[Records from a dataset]
====================

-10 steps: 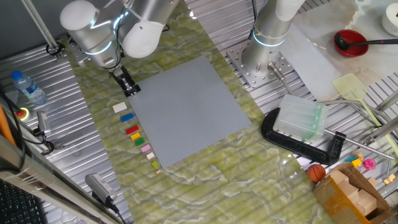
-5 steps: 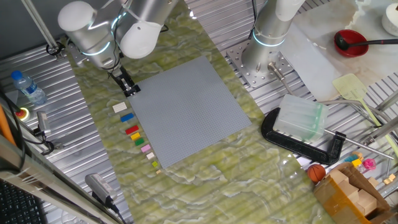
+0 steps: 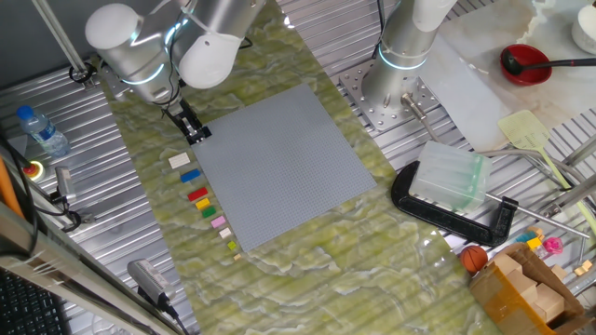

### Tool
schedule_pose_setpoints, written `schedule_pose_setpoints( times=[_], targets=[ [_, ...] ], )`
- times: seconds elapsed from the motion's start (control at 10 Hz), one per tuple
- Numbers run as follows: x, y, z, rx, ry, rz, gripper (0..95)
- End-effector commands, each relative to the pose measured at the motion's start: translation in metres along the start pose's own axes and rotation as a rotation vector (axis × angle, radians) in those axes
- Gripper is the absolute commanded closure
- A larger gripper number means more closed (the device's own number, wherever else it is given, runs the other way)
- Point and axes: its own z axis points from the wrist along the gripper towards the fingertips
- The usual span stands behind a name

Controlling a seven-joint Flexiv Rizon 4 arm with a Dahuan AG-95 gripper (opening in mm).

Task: Build with small Lego blocks

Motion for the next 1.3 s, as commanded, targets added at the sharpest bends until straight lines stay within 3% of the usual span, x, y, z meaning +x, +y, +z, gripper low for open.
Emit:
schedule_pose_setpoints(
  times=[0.1,1.3],
  targets=[
    [-0.0006,0.0003,0.0272,-0.002,0.001,0.001,95.0],
    [-0.0053,0.0015,0.0296,-0.012,-0.002,0.02,95.0]
  ],
)
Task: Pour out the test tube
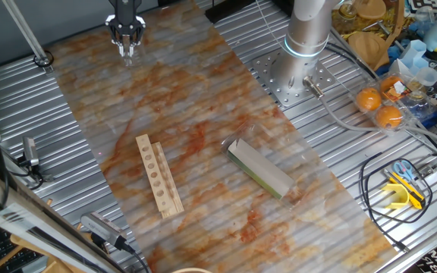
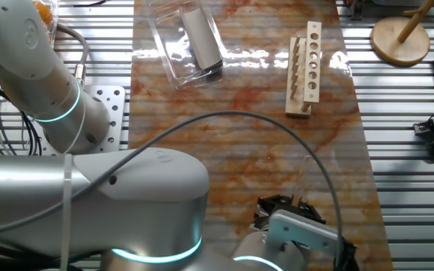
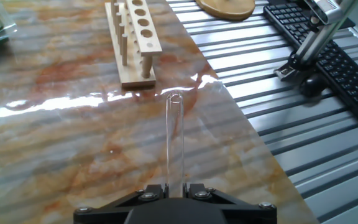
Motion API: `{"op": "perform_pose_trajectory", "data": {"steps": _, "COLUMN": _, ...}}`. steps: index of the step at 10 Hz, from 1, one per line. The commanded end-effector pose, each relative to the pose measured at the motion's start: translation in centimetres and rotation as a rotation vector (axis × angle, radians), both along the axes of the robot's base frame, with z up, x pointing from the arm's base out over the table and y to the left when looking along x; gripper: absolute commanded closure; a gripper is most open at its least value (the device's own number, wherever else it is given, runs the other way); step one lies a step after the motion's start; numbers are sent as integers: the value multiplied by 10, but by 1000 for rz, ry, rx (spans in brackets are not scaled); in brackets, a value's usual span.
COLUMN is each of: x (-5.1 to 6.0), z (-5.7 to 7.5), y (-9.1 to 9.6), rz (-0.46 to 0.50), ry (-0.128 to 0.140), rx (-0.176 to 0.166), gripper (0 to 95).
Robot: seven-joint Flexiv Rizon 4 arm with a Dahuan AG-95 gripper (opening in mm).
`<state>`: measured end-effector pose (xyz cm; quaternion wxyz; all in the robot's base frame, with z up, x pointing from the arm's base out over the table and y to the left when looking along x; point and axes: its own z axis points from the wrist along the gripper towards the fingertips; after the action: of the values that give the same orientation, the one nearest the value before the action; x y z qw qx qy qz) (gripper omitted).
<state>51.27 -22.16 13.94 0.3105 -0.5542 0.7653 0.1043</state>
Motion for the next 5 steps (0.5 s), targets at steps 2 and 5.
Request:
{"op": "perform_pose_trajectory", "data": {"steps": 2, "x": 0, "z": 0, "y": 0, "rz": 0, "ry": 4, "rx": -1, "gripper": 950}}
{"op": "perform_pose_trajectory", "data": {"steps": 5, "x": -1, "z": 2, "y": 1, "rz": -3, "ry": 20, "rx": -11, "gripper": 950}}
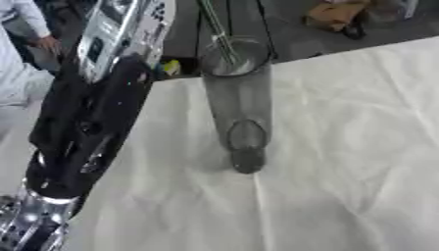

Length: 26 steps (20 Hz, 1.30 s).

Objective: Arrange flowers into the vase.

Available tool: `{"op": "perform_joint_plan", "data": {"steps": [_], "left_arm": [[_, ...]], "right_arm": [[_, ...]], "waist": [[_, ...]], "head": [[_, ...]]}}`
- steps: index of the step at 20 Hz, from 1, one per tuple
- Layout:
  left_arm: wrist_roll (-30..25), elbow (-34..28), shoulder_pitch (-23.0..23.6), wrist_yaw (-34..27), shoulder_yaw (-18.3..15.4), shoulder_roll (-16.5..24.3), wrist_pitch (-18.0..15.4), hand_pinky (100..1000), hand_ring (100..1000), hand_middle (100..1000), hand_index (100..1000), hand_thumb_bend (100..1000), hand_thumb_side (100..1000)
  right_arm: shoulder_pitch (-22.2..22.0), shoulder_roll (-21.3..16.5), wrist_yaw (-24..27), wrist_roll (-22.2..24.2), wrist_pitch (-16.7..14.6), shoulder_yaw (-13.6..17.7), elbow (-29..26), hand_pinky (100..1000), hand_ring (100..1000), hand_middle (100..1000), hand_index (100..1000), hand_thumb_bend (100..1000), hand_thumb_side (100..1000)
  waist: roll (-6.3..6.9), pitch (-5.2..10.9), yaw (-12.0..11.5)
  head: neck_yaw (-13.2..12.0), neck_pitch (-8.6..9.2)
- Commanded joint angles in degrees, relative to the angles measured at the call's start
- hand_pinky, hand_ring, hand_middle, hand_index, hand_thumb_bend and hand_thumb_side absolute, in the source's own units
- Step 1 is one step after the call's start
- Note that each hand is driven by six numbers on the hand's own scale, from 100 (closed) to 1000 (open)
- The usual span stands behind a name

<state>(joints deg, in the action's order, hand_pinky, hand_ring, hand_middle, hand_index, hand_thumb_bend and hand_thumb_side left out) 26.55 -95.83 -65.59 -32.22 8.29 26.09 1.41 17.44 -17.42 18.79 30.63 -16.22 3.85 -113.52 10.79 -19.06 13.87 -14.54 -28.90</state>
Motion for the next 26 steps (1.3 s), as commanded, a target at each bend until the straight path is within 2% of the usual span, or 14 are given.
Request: {"op": "perform_joint_plan", "data": {"steps": [1,9,20,24,26], "left_arm": [[-0.81,-0.17,-0.79,0.11,0.14,0.53,-0.50,100,100,100,109,100,713],[-2.26,1.28,-0.09,0.50,0.68,0.17,-0.96,100,100,100,114,100,739],[-5.19,4.42,0.39,1.31,1.15,-0.07,-3.86,100,100,100,125,100,777],[-5.74,5.65,0.48,0.77,0.81,-0.26,-5.38,100,100,100,133,140,779],[-5.97,6.11,0.56,0.73,0.80,-0.21,-5.99,100,100,100,149,187,777]], "right_arm": [[0.63,-0.30,0.31,0.07,0.33,0.23,-1.08,851,693,508,817,100,1000],[0.78,-0.26,0.39,0.12,0.39,0.34,-1.08,851,692,506,817,100,1000],[0.89,-0.09,0.01,0.34,0.55,0.25,-1.08,853,692,504,816,100,1000],[0.88,0.01,-0.14,0.39,0.59,0.26,-1.08,854,692,504,816,100,1000],[0.88,0.05,-0.22,0.40,0.64,0.25,-1.08,855,692,504,816,100,1000]], "waist": [[0.25,0.06,0.06],[0.30,-0.24,0.25],[0.59,-0.63,0.46],[0.61,-0.75,0.49],[0.62,-0.78,0.44]], "head": [[0.03,0.58],[0.01,0.44],[0.19,0.83],[0.25,1.04],[0.30,1.07]]}}
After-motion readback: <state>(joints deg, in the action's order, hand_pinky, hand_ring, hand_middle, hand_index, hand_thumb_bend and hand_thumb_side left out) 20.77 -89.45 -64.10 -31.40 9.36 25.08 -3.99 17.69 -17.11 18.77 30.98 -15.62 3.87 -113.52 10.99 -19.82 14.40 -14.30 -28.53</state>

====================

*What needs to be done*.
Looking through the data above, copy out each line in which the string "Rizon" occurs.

*Exercise response*.
Controlling a seven-joint Flexiv Rizon 4 arm with a Dahuan AG-95 gripper (opening in mm).
Robot: seven-joint Flexiv Rizon 4 arm with a Dahuan AG-95 gripper (opening in mm).

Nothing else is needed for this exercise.